Weather gives tires a Malaysian challenge

MICHELIN and Bridgestone will resume their tire war at this weekend's Malaysian Grand Prix and both companies believes they are well prepared for the challenges the Sepang circuit will provide.

The tire groups, like the teams and drivers, are expecting a hot and humid race like last year, despite the events move up the calendar from October in 2000 to March this season. The change in date, however, has increased the chance of rain for the race

Michelin and Bridgestone were lucky with the weather in recent testing and experienced wet conditions during their sessions since the Australian Grand Prix. Bridgestone saw rain at Silverstone, Magny-Cours, and Fiorano.
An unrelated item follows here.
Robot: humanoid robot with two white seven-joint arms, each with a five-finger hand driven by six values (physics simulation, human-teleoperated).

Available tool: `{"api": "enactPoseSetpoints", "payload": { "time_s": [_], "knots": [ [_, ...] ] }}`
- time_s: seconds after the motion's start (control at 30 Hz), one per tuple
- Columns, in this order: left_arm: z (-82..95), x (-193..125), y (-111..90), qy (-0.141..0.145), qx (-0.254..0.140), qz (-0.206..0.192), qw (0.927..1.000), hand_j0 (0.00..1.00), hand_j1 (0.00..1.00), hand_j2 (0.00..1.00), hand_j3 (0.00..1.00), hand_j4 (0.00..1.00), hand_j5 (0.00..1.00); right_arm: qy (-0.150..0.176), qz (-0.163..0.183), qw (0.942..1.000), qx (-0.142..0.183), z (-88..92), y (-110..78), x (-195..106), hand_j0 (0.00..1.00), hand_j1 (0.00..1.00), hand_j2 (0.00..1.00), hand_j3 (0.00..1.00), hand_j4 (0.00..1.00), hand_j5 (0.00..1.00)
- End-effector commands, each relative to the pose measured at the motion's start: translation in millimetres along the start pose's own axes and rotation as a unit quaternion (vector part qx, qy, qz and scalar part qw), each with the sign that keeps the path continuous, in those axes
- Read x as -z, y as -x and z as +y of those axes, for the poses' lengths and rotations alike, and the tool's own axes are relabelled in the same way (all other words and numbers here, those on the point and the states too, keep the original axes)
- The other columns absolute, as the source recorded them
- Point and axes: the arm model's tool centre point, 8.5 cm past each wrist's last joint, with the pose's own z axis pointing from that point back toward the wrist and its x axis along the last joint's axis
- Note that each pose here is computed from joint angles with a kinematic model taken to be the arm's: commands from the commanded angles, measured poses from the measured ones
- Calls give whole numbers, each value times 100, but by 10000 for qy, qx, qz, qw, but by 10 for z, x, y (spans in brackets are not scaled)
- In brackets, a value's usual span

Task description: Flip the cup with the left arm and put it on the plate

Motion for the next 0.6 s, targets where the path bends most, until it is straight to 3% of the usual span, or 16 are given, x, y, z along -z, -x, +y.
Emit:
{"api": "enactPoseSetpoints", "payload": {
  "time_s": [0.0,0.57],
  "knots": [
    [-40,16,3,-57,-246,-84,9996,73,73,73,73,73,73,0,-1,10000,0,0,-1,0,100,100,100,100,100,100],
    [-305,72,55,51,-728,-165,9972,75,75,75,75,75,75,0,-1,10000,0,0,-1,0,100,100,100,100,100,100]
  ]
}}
"All three tracks had rain at some point in testing," said Bridgestone's Technical Manager Hisao Suganuma. "It gave us plenty of opportunities to gather some useful data regarding the wet-weather compounds we will have in Malaysia."

But the heat is as much a concern as the rain. Temperatures over 30 degrees Celsius are expected, and that has led to concerns over tire degradation.

Michelin's Grand Prix Director Pascal Vasselon agrees: "The higher temperature will be one of the biggest factors at this track. For only our second Grand Prix this will be a stern challenge."

Bridgestone clearly have the upper hand once again as they occupied the top-seven places in Australia, and they are confident they will be able to go with softer tires despite the intense temperatures.

"Not unlike Melbourne, the challenge at Sepang is to have tires that grip well but also perform consistently in the hot weather," said Bridgestone's Suganuma.

"I believe our tires will perform well both during qualifying and the race," he added. "Because they have good initial grip and behave consistently."